Extrusion of thermoplastic materials can be accomplished through various means, depending upon the product being manufactured. Typically, extrusion with polymeric materials (plastics) involves a continuous operation as opposed to making a product with an intermittent process as done in injection molding. The various products made by extrusion include pipe, tubing, coating of wire, plastic bottles (blow molding), plastic films and sheets, various plastic bags (blown film), coatings for paper and foil, fibers, filaments, yams, tapes, plastic plates and cups (thermoformed sheet), and a wide array of profiles.

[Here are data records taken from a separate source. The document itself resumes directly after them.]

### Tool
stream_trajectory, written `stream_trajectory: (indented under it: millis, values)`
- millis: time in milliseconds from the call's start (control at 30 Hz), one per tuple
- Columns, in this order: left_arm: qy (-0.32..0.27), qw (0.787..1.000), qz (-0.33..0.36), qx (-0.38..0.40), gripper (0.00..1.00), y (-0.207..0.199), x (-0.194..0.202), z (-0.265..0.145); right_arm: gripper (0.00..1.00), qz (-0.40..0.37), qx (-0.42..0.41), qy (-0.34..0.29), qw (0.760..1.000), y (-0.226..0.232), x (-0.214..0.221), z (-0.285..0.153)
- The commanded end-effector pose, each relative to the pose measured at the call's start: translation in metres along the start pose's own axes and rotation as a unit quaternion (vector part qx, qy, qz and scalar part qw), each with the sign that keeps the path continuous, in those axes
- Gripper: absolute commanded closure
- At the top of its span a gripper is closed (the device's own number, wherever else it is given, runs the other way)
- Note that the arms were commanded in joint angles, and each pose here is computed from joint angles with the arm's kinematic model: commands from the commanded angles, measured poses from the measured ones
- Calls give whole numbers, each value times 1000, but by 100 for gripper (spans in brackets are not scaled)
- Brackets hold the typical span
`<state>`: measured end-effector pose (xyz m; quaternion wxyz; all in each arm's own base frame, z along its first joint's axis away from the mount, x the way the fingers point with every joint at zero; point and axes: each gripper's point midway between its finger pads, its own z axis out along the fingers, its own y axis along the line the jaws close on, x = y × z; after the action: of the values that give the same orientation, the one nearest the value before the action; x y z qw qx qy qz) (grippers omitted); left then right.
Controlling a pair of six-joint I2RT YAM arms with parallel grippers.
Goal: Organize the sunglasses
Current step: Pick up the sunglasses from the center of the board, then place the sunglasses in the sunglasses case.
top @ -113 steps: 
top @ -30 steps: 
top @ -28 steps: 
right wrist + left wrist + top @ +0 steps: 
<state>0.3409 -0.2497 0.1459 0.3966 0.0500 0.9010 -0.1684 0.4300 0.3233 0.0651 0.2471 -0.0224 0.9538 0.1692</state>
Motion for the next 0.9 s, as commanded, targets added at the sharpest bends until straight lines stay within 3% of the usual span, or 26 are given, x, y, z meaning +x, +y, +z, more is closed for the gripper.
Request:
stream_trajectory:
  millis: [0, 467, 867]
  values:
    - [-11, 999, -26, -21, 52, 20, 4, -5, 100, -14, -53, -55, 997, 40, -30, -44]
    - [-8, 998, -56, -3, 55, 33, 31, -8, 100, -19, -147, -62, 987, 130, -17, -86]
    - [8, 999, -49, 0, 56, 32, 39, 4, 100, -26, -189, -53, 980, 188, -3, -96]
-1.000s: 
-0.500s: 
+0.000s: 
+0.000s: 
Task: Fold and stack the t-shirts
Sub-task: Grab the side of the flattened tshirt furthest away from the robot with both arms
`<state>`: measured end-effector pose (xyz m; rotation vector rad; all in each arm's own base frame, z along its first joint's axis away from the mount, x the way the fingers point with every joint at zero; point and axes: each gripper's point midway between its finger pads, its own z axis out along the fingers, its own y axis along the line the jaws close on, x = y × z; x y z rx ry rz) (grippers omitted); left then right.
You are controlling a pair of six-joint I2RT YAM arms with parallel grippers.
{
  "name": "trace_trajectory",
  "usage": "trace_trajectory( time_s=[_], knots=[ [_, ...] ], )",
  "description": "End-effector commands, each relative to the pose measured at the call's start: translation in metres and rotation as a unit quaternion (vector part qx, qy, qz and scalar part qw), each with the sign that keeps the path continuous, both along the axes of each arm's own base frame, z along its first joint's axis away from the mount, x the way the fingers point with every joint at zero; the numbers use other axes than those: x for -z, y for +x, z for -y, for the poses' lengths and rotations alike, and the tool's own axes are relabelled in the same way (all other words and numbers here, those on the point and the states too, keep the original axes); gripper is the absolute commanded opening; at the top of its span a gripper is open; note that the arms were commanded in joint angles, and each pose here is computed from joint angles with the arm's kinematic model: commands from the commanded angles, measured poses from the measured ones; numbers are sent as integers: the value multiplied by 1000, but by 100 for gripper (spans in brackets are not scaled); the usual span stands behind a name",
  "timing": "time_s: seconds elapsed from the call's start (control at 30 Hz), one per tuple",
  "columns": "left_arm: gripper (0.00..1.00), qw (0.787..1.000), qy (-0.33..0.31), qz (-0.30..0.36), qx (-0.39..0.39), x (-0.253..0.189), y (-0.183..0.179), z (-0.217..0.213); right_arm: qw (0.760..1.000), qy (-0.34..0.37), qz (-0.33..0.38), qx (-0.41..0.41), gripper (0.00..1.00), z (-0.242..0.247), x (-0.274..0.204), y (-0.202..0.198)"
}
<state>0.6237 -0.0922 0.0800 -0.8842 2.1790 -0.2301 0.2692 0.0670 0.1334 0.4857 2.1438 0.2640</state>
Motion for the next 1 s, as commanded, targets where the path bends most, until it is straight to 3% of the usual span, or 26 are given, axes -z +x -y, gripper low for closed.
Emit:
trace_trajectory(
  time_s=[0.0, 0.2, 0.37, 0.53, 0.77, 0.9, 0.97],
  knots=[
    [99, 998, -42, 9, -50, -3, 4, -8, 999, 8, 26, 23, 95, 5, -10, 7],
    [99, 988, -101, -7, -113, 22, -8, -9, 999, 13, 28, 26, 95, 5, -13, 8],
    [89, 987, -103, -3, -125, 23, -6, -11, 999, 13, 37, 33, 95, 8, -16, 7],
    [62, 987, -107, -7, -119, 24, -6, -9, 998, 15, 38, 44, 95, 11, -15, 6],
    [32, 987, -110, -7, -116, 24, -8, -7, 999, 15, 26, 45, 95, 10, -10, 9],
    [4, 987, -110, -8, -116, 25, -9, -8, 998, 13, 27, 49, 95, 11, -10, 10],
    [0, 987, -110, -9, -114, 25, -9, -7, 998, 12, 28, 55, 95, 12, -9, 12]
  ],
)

Extrusion is accomplished by melting the material and forcing the melt through a forming die. The polymer material is fed to the extruder through a feed opening and can be introduced to the extruder in pellet (or cube) form or alternately as a powder, a granulate, or, in some processes, a melt. Extruders used in rubber extrusion and with some adhesives must accept a strip as the feed form .The extruders that are fed a melt are used for pumping to pressurize and to force the material through the die system or to aid in such parameters as cooling the melt from a melting extruder. The typical extruder is required to take a solid feed material and to melt, homogenize and pump the melt through the die system with acceptable output uniformity.
The output consistency is measured by the uniformity of the dimensions of the finished product.
The extruded melt is continuously shaped and cooled by downstream equipment placed after the extruder. This sizing/cooling equipment can be comprised of cooling rolls, water tanks, and vacuum sizing fixtures, air cooling tables, pulling devices, cutting equipment, coiling or winding equipment, and so on.